Second, the harms of screening have been greatly exaggerated, according to Yankelevitz. Dose is still trotted out repeatedly as a risk, but screening scans are now routinely delivered in the sub-mSv range, where there is virtually no evidence of harm, and the rate of false positives on baseline screening is now in the range of 10% and even lower on subsequent rounds.
"Engaging people in a process of shared decision-making is critical, and it starts with presenting the correct information," Yankelevitz said.
The other editorial, by Dr. Harold Sox from the Dartmouth Institute for Health Policy and Clinical Practice, focused on whether or not quality can be maintained when CT lung cancer screening is implemented on a population-wide basis (JAMA, pp. 1206-1207).
"Review of the transcript of the MEDCAC meeting reveals that the discussion was lively, comprehensive, and grounded in good science," Sox wrote, a conclusion with which the lung cancer community might disagree.
The concern about maintaining quality is a valid one, Sox asserted, adding that the NLST data aren't clear about the experience seniors had with screening.
"The NLST population was not representative of Medicare," he wrote.
Only a quarter of its population was 65 years or older, and just 9% was older than age 70, which was the median age of lung cancer diagnosis. This contrasts with 47% of all lung cancer patients being 70 years or older in the Surveillance, Epidemiology, and End Results (SEER) database. Also, older screening-eligible patients have more smoking-related comorbid conditions, Sox wrote, citing from an inpatient survey a 1.6-fold higher rate of in-hospital mortality after lung cancer surgery.
If the U.S. Centers for Medicare and Medicaid Services (CMS) decides against screening seniors, an alternative is another study like NLST but focusing on Medicare-aged patients, he wrote. Under this scenario, a sponsor would cover the study costs while CMS assumed the burden of screening and follow-up costs under its coverage with evidence development (CED) program.
Pushback from screening community
Proponents of CT lung cancer screening are already moving ahead with ways to ensure quality in population-wide screening of seniors, ACR said in a statement released on September 29.

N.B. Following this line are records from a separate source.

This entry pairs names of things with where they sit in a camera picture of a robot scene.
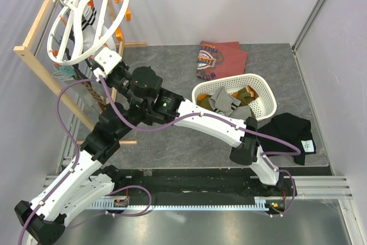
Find grey sock black stripes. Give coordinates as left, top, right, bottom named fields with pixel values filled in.
left=229, top=106, right=255, bottom=120

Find olive striped sock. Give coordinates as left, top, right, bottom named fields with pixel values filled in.
left=196, top=94, right=218, bottom=112
left=232, top=85, right=259, bottom=106

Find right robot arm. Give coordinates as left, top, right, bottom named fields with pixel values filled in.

The statement noted that a coalition of more than 70 organizations -- including the American Cancer Society, the American Cancer Society Cancer Action Network, and the American Society of Clinical Oncology -- had just carefully outlined the conditions under which Medicare should perform the exams to ensure safe and equitable care.
In her email to AuntMinnie.com, Kazerooni noted that the letter "clearly outlines the steps [in which] this is done with attention to quality and safety, including requiring participation in a clinical practice registry," but without requiring a new and separate observational study to screen only Medicare-aged individuals at risk for lung cancer.
There could be an ACR National Radiology Data Registry for lung cancer screening CT and sites would be required to submit data. The registry would be benchmarked at the radiologist and practice level and subject to audit, Kazerooni said.
"We have learned a lot over 20 to 30 years in the practice of mammography, from MQSA to BI-RADS, and have taken all that knowledge and brought it to bear to bring CT lung cancer screening to practice safely and effectively," she said.